Вскоре все извлеченные слитки, упакованные в два брезентовых мешка, покоились на дне саней, прикрытые сверху снаряжением.
— Ну что, аргонавт, двинем в обратный путь? — шутливо толкнул Огнев Лебедева в плечо. — Здесь нам делать больше нечего.
— Это точно, — кивнул треухом Виктор, в последний раз проверяя крепления груза.
Потом они запустили двигатели снегоходов, прогрели их на холостом ходу, после чего «Бураны» с ревом двинулись вверх по склону, рубя гусеницами плотный наст и оставляя позади санный след. Вскоре оба скрылись в белом безмолвии.
Обратный путь был более долгим и трудным. Тяжелый груз, не позволяя двигаться быстро, замедлял ход машин. К тому же начались январские метели, и маленький караван несколько раз сбивался с пути.

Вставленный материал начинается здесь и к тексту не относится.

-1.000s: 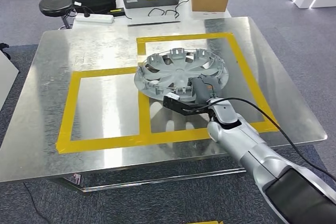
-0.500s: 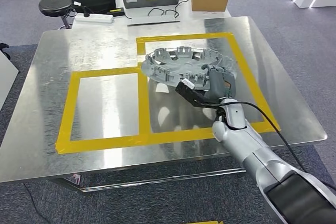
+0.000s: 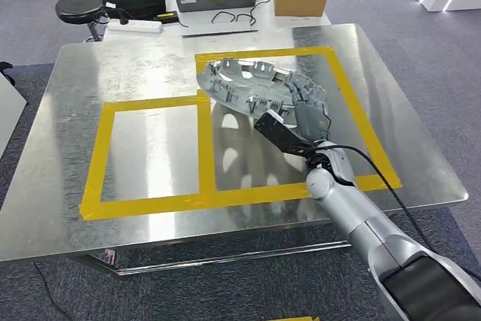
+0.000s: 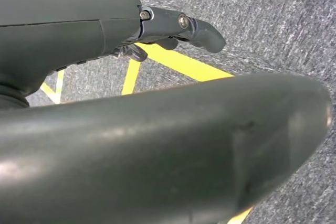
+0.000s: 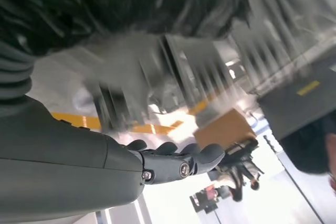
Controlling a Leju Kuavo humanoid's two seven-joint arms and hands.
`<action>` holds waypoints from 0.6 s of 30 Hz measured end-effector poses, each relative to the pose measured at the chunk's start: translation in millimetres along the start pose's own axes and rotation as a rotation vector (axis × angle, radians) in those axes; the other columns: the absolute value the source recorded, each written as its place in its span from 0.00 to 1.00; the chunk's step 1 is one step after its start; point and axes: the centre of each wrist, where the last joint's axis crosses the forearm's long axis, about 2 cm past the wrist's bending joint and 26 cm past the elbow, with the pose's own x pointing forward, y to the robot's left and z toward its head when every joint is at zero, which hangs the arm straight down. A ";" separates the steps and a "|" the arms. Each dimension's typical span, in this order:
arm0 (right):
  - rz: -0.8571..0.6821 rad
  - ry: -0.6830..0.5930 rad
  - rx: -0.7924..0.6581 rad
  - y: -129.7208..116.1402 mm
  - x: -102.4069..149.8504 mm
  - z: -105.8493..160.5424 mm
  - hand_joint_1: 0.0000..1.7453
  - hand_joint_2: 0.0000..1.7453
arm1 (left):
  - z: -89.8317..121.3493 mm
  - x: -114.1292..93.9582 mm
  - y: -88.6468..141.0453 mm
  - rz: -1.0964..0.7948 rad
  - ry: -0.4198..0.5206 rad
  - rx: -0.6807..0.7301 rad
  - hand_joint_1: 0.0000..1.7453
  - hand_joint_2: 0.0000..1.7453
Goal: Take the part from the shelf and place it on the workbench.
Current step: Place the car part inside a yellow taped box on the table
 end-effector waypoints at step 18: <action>-0.326 -0.372 -0.368 -31.2 58.5 20.7 0.00 0.00 | 0.3 -4.1 1.1 0.169 -0.104 0.018 0.00 0.00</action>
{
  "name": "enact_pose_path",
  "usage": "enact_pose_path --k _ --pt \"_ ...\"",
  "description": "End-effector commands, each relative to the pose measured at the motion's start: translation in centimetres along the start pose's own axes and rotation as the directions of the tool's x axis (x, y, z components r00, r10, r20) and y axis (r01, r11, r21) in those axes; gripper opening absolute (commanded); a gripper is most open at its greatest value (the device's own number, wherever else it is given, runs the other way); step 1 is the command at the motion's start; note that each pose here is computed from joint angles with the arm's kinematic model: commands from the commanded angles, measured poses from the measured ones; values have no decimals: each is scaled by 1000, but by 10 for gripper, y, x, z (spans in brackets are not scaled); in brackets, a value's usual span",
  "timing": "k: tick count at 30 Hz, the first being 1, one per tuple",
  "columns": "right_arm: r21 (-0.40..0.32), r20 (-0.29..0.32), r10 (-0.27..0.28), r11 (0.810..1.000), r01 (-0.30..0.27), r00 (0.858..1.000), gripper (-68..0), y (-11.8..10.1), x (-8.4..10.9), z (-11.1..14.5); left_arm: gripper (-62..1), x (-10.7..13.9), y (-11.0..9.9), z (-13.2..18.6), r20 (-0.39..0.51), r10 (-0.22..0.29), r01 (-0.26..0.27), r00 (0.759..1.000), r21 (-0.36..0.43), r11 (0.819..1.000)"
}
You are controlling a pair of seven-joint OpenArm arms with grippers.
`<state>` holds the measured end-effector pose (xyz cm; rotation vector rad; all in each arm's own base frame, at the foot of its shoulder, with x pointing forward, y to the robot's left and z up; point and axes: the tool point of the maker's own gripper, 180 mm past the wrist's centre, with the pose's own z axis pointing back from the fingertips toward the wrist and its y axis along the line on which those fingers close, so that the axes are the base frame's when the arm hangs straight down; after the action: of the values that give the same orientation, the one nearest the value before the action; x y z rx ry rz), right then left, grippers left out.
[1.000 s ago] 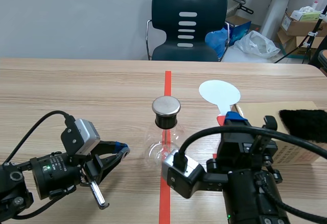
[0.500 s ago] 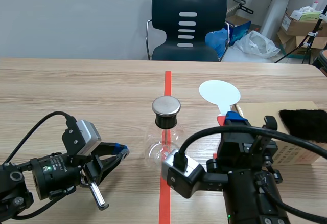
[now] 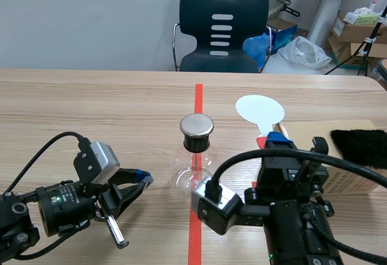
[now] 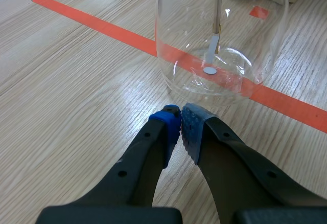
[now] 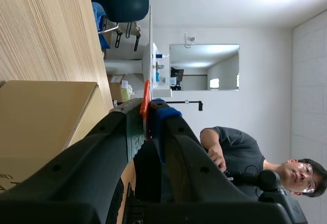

На четвертый день рано утром наконец добрались до селения саамов, где надеялись немного отдохнуть и обогреться. По нетронутому снегу подрулили к знакомой избе, заглушили двигатели и, прихватив рюкзаки, заскрипели унтами к двери. В избушке было сумрачно и пусто.
— Интересно, куда подевалась старуха? — снимая шапку и устало присаживаясь на лавку, хриплым с мороза голосом спросил Виктор.
— Наверное, отлучилась куда-нибудь по делам, — ответил Огнев, заглянув в другую половину убогого жилища, где тоже никого не было.
— Давай пока затопим печку, а то здесь не намного теплее, чем снаружи, — сказал он. — Вон у бабки и дрова припасены.
— Давай, — встав с нар, согласился егерь, — пар костей не ломит.
Через несколько минут в буржуйке весело затрещали сосновые поленья, от нее потянуло живительным теплом.
Выкурив по сигарете и немного отогревшись, друзья стянули с плеч куртки, набили принесенным с улицы снегом закопченный чайник и поставили его на печку. Вскоре туда же были водружены три вскрытые банки мясных консервов.
— Сейчас поужинаем, дернем спирту и спать, — мечтательно сказал Виктор, кромсая финкой лежавшее на столе сало и мерзлый кирпич хлеба. — Слушай, Юра, а может, подарим один слиток Марии? Жаль ее, хорошая бабуля, сдаст по частям в скупку, заживет как человек.
— Я тоже об этом подумал, — отозвался Огнев, сняв с печки закипевший чайник и засыпая туда заварку. — Обязательно подарим.
Не дождавшись Марии, приятели выпили разведенного спирта, основательно закусили и, набив гудящую печку дровами, завалились на нары в смежной комнате, развернув на них спальники.
На следующее утро хозяйка не появилась, и гости забеспокоились.
Одевшись, они вышли наружу, обошли вокруг дома и обнаружили едва различимую в снегу цепочку следов, ведших к озеру.
— Наверное, старуха отправилась на ночь порыбачить, — разглядывая их, высказал предположение Виктор. — Давай на снегоходе ее поищем.